Hi, I am having a similar issue after jumping my 7 month old battery. My question is - When you say to disconnect the battery for a while then reconnect: about how long is a while? and when I change batteries I have a 12V backup supplied through the DTC. Should I energize the computers through the DTC for the reset you are recommending? 
Also, i thought I read some some back about a reset sequence for the Body Control Module but haven't been able to find it this time. Are you aware of it??

P.S. I have just replaced the 7 month old Walmart/Johnson Controls battery

Thanks, Rick


----------



## ChevyGuy (Dec 13, 2014)

I'd just disconnect the battery. As long as the driver's door is closed when reconnecting, the only annoyance of the lost power is you're prompted to roll the window down and back up. Even the radio station presets are kept. If you keep things powered, you're not rebooting.

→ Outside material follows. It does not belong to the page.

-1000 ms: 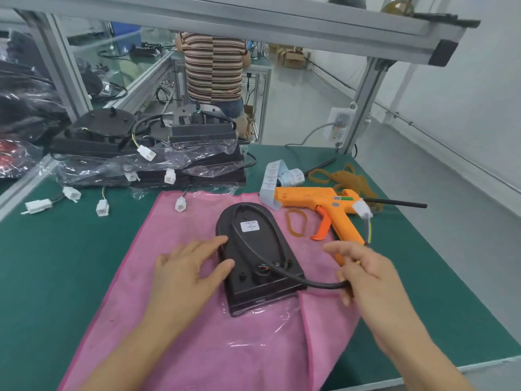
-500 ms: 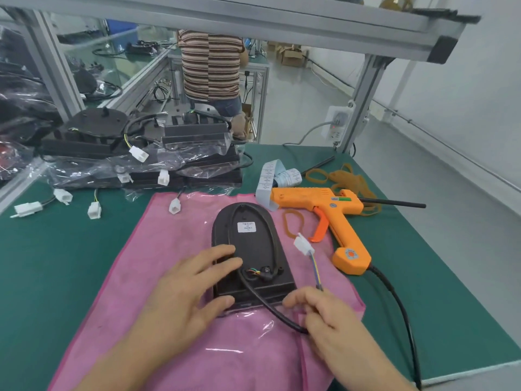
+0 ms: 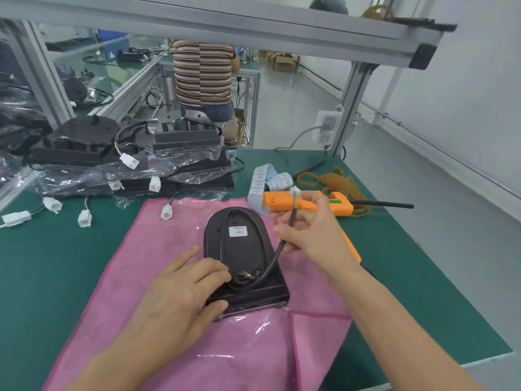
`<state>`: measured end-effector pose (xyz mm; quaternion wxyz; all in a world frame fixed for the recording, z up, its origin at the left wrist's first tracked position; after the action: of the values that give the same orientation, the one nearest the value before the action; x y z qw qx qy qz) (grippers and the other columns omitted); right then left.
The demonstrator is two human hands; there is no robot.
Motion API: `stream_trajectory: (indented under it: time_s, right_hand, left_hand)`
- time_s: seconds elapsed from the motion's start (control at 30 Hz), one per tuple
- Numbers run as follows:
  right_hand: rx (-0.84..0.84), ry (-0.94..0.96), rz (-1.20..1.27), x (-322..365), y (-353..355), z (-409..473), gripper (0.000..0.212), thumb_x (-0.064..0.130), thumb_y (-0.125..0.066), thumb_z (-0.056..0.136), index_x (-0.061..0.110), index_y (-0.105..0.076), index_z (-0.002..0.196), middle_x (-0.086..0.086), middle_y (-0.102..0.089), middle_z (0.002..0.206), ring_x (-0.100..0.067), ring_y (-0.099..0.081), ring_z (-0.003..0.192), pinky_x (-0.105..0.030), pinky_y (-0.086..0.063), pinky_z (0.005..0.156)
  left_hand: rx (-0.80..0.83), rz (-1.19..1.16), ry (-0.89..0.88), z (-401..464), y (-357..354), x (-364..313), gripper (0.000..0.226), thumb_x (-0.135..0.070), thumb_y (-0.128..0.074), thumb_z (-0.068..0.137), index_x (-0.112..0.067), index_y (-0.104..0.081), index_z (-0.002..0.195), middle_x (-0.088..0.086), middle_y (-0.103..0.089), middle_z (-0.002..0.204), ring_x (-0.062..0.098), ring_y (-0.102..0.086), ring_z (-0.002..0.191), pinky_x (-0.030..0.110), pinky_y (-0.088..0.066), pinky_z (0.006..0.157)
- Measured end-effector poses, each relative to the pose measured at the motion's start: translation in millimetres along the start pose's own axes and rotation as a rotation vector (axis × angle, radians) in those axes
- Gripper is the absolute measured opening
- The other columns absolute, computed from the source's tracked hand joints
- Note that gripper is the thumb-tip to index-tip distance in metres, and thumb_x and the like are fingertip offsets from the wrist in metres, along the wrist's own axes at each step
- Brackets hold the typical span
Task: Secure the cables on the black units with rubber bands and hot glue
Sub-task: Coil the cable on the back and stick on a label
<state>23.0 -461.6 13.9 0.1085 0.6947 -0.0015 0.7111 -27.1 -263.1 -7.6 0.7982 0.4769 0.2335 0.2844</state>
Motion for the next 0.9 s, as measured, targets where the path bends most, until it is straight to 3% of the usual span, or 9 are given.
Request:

As for how long, I'd say a couple of minutes.


----------



## ChevyGuy (Dec 13, 2014)

I'd just disconnect the battery. As long as the driver's door is closed when reconnecting, the only annoyance of the lost power is you're prompted to roll the window down and back up. Even the radio station presets are kept. If you keep things powered, you're not rebooting.

If you don't follow my advice to keep the door closed, you may be greeted with a power steering failure message. If that happens, just close the door and try again.

As for how long, I'd say a couple of minutes.


----------